An income tax is a tax
levied on individuals in proportion to their income
. (There is such a thing as a corporate income tax
, but the generic "income tax" usually refers to personal income taxes.) Of course, what is considered "income"
(and not, say, capital gains
), and how income is calculated may vary, depending on who is doing the taxing. Income taxes are most often levied at the national level, although some states, prefectures, and similar administrative units have their own taxes. Most of the world's leading countries rely on an income tax as a primary source of funds. This tax on wealth highlights the centrality of fluid capital
in their advanced industrial
economies, in comparison to the property taxes
and import and export duties
suited to agricultural and resource extraction economies, where land and trade (respectively) are of primary importance.
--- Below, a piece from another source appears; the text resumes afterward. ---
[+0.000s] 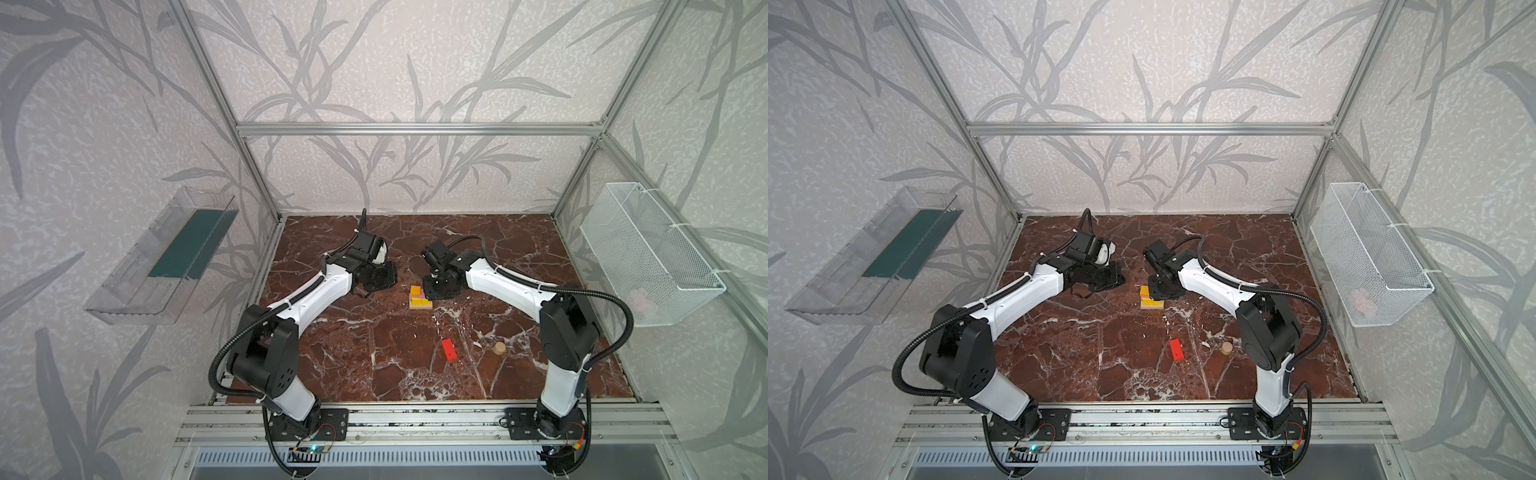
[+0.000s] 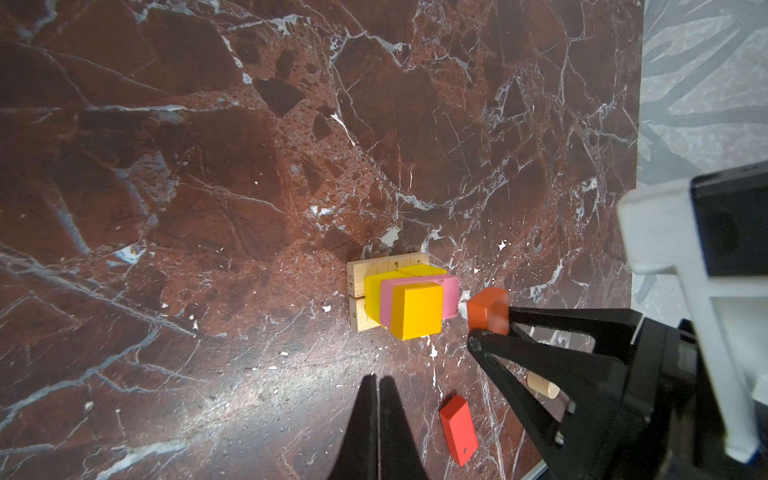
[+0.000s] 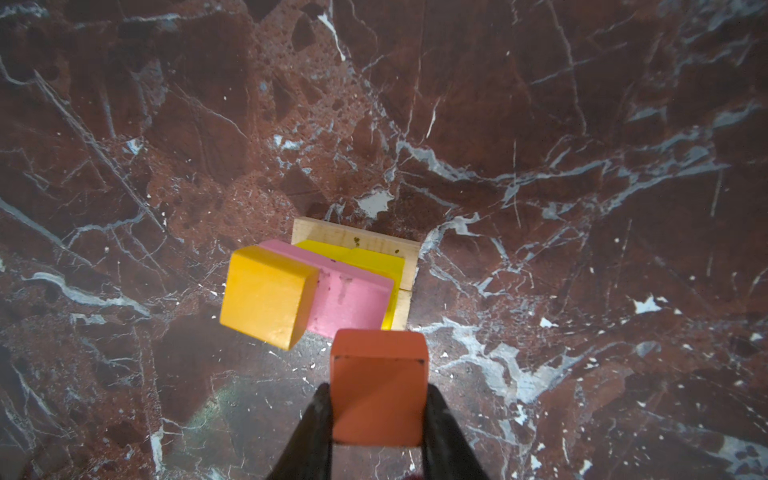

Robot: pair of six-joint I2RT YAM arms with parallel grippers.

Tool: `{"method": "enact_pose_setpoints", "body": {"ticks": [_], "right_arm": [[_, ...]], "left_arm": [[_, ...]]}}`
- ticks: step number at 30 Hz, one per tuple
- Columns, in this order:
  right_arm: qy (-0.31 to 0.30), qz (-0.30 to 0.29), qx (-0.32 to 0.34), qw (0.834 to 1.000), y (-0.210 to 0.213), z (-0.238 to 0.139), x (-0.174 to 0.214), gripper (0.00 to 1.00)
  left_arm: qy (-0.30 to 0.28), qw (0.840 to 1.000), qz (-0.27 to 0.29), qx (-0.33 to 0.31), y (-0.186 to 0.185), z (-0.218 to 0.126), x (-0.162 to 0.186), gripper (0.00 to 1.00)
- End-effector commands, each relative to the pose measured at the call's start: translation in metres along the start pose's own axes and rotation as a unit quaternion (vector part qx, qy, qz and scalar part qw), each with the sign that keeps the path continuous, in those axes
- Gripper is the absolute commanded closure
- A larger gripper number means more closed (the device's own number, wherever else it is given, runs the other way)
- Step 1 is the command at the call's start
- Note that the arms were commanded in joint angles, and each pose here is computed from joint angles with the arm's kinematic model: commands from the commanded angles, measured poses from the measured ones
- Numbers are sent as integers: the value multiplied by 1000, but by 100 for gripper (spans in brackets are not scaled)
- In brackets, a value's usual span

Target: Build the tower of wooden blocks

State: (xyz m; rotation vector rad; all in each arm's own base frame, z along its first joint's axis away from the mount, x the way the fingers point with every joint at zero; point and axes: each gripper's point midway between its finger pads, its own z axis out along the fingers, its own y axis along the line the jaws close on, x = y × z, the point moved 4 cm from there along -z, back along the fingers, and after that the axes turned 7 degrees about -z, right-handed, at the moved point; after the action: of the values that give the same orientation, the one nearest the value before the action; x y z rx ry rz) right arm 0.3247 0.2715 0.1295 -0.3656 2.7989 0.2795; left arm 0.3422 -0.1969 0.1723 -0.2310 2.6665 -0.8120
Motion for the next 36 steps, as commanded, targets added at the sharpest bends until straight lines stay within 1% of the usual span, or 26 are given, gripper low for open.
{"method": "enact_pose_setpoints", "body": {"ticks": [1,6,10,24,36], "right_arm": [[-7,6,-6,1000,6,0,-8,79],[-6,8,-6,1000,8,4,-10,79],[-5,10,-8,1000,9,6,-11,76],[-5,12,-8,1000,10,10,-14,73],[-6,12,-10,1000,12,9,-16,64]], "left_arm": [[4,1000,-3,4,1,4,0,100],[5,1000,-3,5,1,6,-1,100],[7,1000,-4,6,1,7,0,100],[9,1000,-5,5,1,8,0,100],[8,1000,-5,6,1,7,-1,100]]}}
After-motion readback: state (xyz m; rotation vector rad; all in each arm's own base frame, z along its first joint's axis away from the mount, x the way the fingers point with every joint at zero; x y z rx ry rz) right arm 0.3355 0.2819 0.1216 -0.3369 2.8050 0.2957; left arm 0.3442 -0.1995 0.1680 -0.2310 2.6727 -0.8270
Many modern income taxes are progressive, meaning that as a taxpayer's income grows, progressively higher marginal tax rates are applied to determine the amount of taxes to be levied. (While widespread, progressive taxes are neither universally employed nor universally accepted, a matter for another node) For example, using thbz's numbers, a single American with an income of $80,000 would pay
($27,050 * .15 + $38,500 * .28 + $14,450 * .31), or $19,317 before deductions.
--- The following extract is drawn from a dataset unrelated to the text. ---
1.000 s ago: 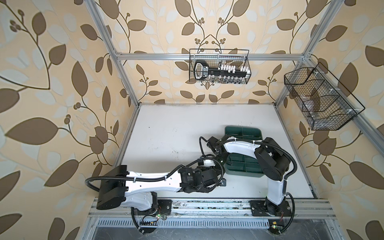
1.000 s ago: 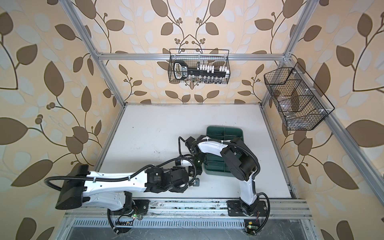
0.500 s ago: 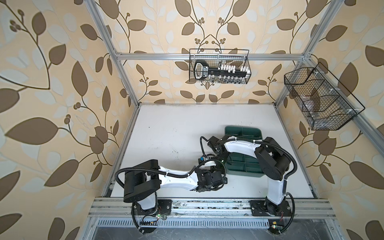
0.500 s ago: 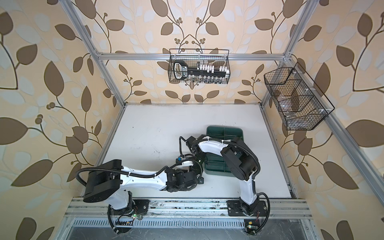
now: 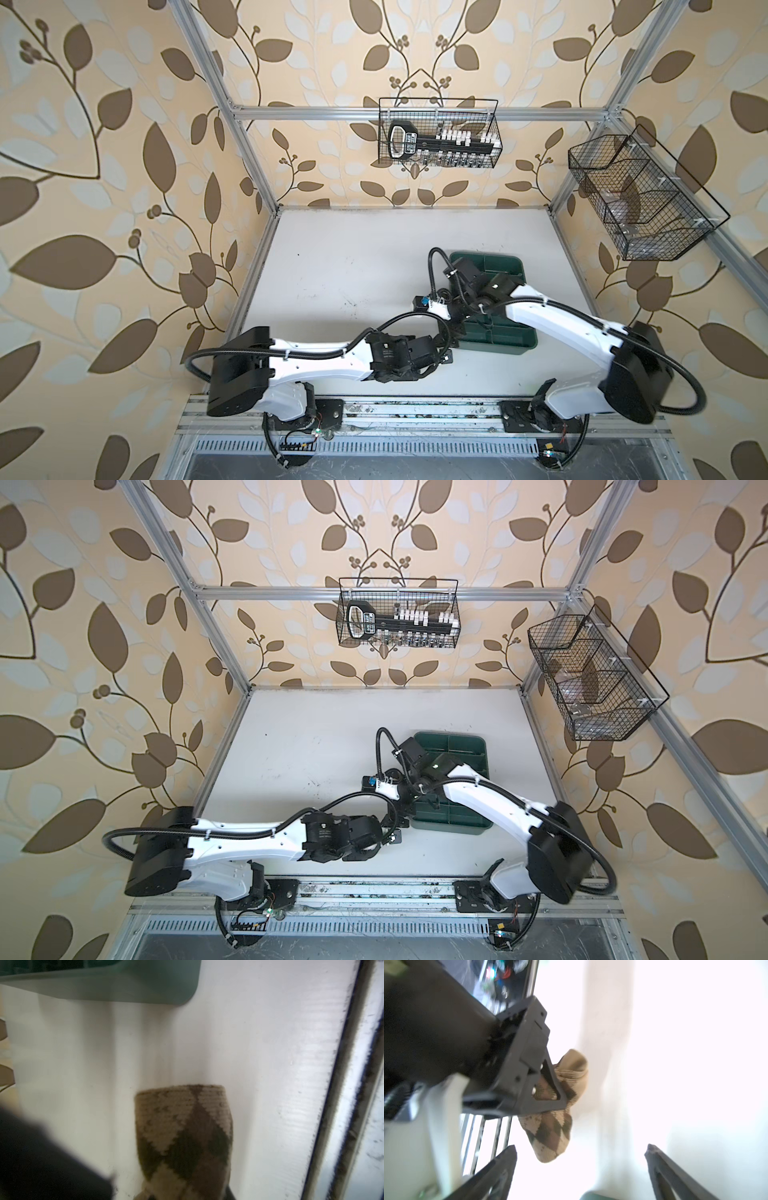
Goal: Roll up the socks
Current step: 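Lift the rolled sock with the left gripper toward the tray while the right arm withdraws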
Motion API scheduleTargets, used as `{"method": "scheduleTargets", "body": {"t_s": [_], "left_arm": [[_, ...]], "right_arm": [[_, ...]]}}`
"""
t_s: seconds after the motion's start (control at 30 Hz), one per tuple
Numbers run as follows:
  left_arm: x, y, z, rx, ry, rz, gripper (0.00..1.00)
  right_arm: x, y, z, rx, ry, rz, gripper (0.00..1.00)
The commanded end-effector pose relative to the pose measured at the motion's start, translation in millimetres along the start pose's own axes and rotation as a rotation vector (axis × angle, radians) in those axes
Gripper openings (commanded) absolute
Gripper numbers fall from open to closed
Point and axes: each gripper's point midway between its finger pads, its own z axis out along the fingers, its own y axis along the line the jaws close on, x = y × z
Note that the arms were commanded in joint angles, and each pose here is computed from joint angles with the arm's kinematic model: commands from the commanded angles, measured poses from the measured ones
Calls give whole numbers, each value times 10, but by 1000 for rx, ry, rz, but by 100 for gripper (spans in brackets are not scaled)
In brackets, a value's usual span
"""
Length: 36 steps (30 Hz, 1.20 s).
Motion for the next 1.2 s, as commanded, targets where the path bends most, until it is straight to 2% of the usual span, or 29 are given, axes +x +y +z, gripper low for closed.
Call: {"method": "scheduleTargets", "body": {"t_s": [0.0, 0.1, 0.23, 0.33, 0.4, 0.5, 0.63, 0.8, 0.93, 1.07, 1.17], "left_arm": [[157, 116, -227, -24, -8, -48, 0], [167, 141, -396, -14, -57, -24, 0], [-67, 154, -643, 88, -194, -1, 0], [-390, 382, -760, 95, -290, -10, 0], [-614, 612, -770, 56, -325, -15, 0], [-949, 944, -692, -35, -332, 18, 0], [-1376, 1174, -382, -74, -313, 91, 0], [-1784, 1223, 43, -71, -335, 133, 0], [-2008, 1051, 485, -57, -307, 169, 0], [-2042, 784, 813, 3, -262, 201, 0], [-1888, 615, 979, 81, -182, 228, 0]], "right_arm": [[39, -109, -213, 152, -30, 60, 100], [62, -458, -688, 434, -88, 137, 100], [230, -976, -1756, 976, -225, 462, 100], [533, -950, -2661, 1336, -396, 754, 100], [703, -745, -3076, 1476, -518, 872, 100], [778, -371, -3404, 1543, -685, 886, 100], [847, 9, -3543, 1544, -812, 876, 100], [963, 217, -3529, 1533, -797, 889, 100], [1035, 240, -3452, 1523, -773, 903, 100], [1038, 210, -3335, 1480, -764, 905, 100], [1023, 205, -3283, 1451, -764, 904, 100]]}}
Between the varying definitions and treatment of income, the desire to maintain progressivity, all the various exemptions, special cases, and deductions instituted to achieve some economic or political goal, and the imperative to apply them to many millions of people of wildly varying financial situations, income tax codes are incredibly complicated. This leads to the major (non-ideological) problems with income tax codes: first, the average taxpayer (or even, for that matter, a dedicated professional tax preparer) has no chance whatsoever of understanding the tax code in its entirety, and even if she limits herself to that portion of it directly necessary to the filing of her taxes, she will likely have significant difficulty understanding it. Individuals with extensive holdings, multiple sources of income, or who are subject to some of the "special cases" are virtually obligated to hire financial advisors and/or accountants to prepare and file their taxes. This brings us to the second major issue, which is that the particularly rich, with the benefit of professional assistance, are often able to manipulate their finances so as to take advantage of the obscure deductions, exemptions, and conditions of the tax code, significantly reducing their tax assessment. (This is not strictly a matter of income tax, as much of this shades into capital gains and various other investment taxes.) Civic duty aside, if you could pay someone $100,000 to save you millions, you probably would too. Finally, if legal "evasion" wasn't a big enough issue, this complexity, combined with the sheer number of taxpayers and the fact that modern tax authority is usually centralized, means that governments must often rely on taxpayers to accurately calculate, report, and pay their income taxes, which practically ensures both innocent miscalculation and intentional underreporting. Semirandom audits can reduce, but not eliminate, these problems.
Between these problems and the fact that people just don't like taxes, any government levying them will find them a major political issue, with calls to alter or reform the system (if not eliminate it altogether) cropping up regularly every election year.